Cinque cerchi a (troppo) caro prezzo

Il no del Governo Monti alla candidatura di Roma per i Giochi del 2020: l’idea è bella, il momento è brutto

di Nicola SALVAGNIN

15 Febbraio 2012

Ognuno ha fatto correttamente la sua parte: il mondo dello sport – con le sue star a sottoscrivere – nel richiedere al Governo di dare il suo avallo alla richiesta da avanzare al Comitato olimpico internazionale per ottenere le Olimpiadi a Roma nel 2020; Mario Monti e il suo esecutivo, nel respingere cortesemente l’invito con una ferrea quanto esatta valutazione: l’idea è bella, il momento è brutto.

Organizzare i Giochi olimpici è tutt’altro che semplice e indolore, anzi è complesso e soprattutto costoso. Abbiamo davanti agli occhi il recente esempio di Atene: qualsiasi commentatore economico riconosce che lo sforzo di organizzare in terra ellenica l’Olimpiade del 2004 abbia letteralmente messo in ginocchio le finanze di quel Paese. Che ora sta pagando (certo, non solo per le Olimpiadi) un prezzo terribile.
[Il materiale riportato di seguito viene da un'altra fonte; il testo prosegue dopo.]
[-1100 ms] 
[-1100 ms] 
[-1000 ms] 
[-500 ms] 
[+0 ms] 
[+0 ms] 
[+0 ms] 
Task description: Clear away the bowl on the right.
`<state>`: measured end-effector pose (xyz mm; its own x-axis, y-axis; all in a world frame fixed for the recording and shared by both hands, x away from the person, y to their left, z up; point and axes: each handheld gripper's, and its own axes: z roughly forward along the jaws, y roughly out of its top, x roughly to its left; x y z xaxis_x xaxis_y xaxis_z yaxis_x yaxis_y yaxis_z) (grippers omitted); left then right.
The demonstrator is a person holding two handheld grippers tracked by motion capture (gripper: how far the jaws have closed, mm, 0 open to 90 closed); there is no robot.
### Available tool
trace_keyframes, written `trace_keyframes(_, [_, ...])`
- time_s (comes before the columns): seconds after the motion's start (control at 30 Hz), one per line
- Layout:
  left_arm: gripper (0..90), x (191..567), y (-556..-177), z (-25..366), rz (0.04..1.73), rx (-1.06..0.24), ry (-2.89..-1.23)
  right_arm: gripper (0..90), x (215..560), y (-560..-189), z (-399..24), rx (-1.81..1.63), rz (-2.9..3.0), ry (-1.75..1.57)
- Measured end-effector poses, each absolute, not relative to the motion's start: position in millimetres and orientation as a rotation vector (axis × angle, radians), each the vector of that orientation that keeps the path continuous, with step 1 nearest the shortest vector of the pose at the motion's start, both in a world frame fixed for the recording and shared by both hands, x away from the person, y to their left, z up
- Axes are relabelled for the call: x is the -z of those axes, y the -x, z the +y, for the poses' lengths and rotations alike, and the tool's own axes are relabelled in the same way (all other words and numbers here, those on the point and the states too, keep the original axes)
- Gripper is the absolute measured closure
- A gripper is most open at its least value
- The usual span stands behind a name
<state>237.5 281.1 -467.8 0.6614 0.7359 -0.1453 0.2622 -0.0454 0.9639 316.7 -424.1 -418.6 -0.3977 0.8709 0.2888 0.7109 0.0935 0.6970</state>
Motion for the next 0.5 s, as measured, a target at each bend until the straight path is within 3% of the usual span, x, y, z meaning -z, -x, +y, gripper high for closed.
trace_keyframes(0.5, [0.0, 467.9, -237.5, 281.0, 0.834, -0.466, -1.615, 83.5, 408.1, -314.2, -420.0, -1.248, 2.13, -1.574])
Ospitare un simile evento significa dotarsi di strutture perfette per decine di discipline sportive, normalmente nella regione oltre che nella città. Strutture che a volte vivono di luce intensa giusto per quei pochi giorni, rimanendo poi sottoutilizzate o peggio. Significa dotarsi di infrastrutture viarie che coinvolgono l’intero Paese; costruire una cittadella olimpica; ospitare centinaia di migliaia di turisti e sportivi. Ci sono sicuramente grandi vantaggi (appunto i flussi turistici, ma soprattutto la visibilità mondiale che una simile manifestazione dà), ma c’è da mettere sul piatto un pacco alto così di miliardi di euro: da dove li tiriamo fuori?
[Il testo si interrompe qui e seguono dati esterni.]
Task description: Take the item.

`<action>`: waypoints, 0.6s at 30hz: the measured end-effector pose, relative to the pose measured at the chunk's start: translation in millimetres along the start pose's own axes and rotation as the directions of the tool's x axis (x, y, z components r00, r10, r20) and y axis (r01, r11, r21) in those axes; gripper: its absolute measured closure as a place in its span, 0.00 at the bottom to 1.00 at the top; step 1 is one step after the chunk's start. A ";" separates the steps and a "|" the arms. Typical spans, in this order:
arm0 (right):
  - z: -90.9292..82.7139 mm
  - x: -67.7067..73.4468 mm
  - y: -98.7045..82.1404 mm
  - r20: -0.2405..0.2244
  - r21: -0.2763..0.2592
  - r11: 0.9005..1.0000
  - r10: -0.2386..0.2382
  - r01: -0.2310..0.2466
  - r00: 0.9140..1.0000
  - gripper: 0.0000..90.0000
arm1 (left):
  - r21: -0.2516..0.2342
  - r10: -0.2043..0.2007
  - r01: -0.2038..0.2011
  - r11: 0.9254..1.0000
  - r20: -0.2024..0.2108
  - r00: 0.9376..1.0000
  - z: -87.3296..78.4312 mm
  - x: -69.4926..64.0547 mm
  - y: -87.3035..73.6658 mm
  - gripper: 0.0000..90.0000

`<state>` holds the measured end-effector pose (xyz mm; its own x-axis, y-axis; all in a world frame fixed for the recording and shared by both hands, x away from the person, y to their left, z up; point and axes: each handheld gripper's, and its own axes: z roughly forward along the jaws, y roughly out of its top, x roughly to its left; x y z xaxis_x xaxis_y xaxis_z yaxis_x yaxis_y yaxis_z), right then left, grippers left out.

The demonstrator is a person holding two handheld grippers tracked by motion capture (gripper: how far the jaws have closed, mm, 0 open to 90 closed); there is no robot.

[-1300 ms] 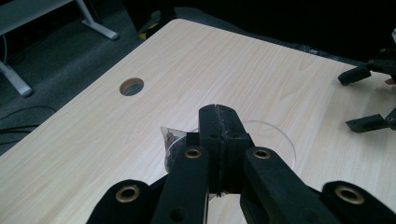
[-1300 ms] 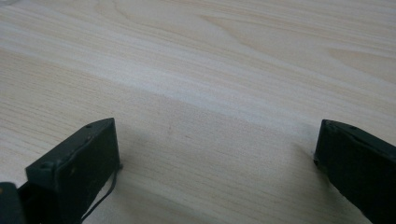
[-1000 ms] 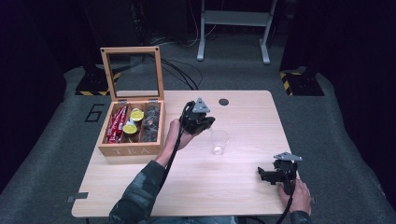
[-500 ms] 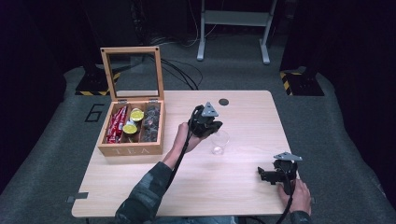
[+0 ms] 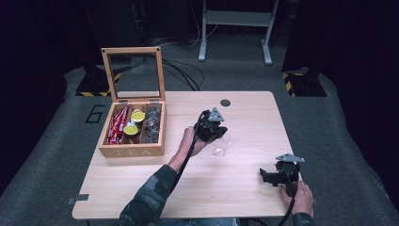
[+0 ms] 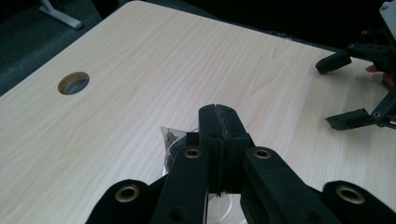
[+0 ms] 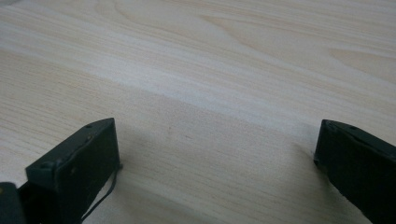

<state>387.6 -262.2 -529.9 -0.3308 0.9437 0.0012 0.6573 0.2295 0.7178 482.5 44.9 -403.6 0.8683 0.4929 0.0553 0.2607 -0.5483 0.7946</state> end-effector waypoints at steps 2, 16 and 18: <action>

C’è infine il fondato dubbio – dentro i confini patrii – che gli italiani non siano bravissimi nell’affrontare simili sforzi organizzativi. Il ricordo di “Italia 90”, dei ritardi, delle opere malfatte o inutili, della corruzione che interessò più di un appalto, scoraggia dall’intraprendere di nuovo una simile strada. Tant’è che poco tempo fa l’Uefa ha preferito assegnare l’organizzazione dei Campionati europei di calcio ad Ucraina e Polonia (ripeto: Ucraina e Polonia) piuttosto che all’Italia. Fece male? Fece così, e in epoca di cinghie strette qual è quella attuale, fu un bene.
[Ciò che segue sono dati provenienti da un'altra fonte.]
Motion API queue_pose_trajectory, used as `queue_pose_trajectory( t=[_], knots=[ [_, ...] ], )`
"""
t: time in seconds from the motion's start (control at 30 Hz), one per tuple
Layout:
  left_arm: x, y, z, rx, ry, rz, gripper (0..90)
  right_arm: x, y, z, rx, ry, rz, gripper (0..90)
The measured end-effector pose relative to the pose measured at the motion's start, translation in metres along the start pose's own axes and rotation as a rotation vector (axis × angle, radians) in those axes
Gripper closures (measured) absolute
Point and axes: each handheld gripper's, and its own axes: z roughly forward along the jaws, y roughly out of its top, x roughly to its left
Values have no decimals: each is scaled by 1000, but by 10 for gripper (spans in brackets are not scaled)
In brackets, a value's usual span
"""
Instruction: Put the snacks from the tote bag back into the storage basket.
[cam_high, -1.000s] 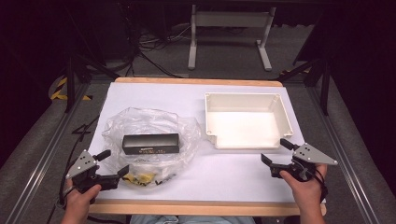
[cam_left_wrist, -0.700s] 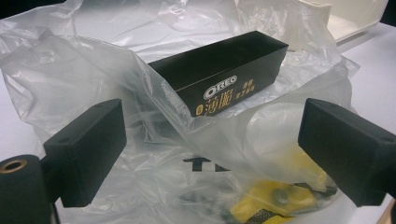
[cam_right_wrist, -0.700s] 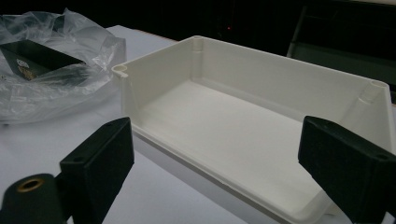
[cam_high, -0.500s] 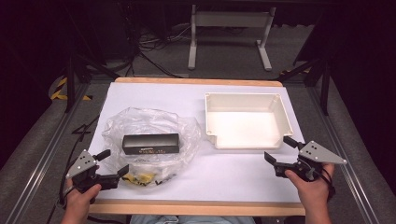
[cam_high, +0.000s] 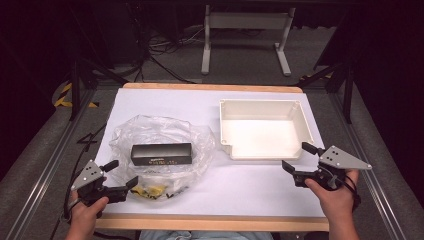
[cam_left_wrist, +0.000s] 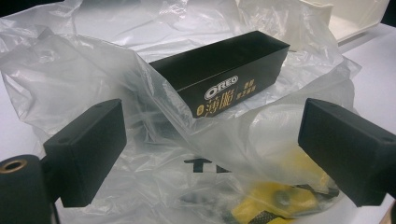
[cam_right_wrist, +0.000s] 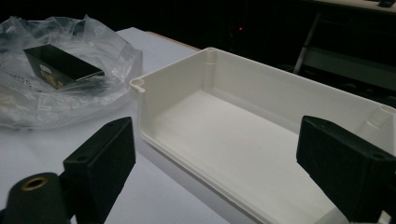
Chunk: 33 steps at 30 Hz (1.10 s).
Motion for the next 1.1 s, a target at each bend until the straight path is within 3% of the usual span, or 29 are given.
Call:
queue_pose_trajectory(
  t=[0.1, 0.33, 0.57, 0.83, 1.1],
  knots=[
    [0, 0, 0, 2, 0, 1, 87, 0, 5, 0, 22, 23, -29, 126],
    [0, 0, 0, 1, 1, 0, 87, -2, 16, 3, 39, 80, -8, 125],
    [0, 0, 0, -1, -2, 0, 87, -5, 33, 6, 96, 138, -46, 125],
    [0, 0, 0, 3, -8, 6, 86, -7, 49, 10, 123, 171, -67, 125],
    [0, 0, 0, -2, -11, 6, 86, -7, 69, 12, 130, 200, -120, 134]
  ],
)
Infine, qualche dubbio che una città così fragile e complessa come Roma, riesca a sopportare anni di lavori pubblici paralizzanti e un evento capace di sfidare la tenuta organizzativa degli americani (ad Atlanta 1996 diversi atleti si persero per strada e non riuscirono a partecipare alle gare). Se qualcuno ha dei dubbi, pensi al recente harakiri sofferto dalla capitale per qualche centimetro di neve.

Quindi arrivederci anelli olimpici, che hanno fatto la fortuna di Barcellona nel 1992 – la città venne completamente rinnovata – e hanno rilucidato Londra in vista di quelli di quest’anno. Anche qui con costi enormi, seppur gestiti “all’inglese”; e un deficit di bilancio che spaventa il governo Cameron, che ha ereditato quella decisione presa ancora in epoca Blair.

Monti ha recentemente promesso di voler cambiare la mentalità degli italiani, sottintendendo: li vorrei un po’ più tedeschi. Ecco: quando riusciremo a completare 200 km di alta velocità in meno di trent’anni; quando realizzeremo il riammodernamento della Salerno-Reggio Calabria in meno di quaranta; quando passeremo dai progetti agli scavi per il tunnel del Brennero in meno di venti; quando infine ci impegneremo più a ricostruire L’Aquila che a progettare percorsi acquatici per il kayak olimpico… Ecco, allora avrà vinto Monti e avremo vinto noi tutti.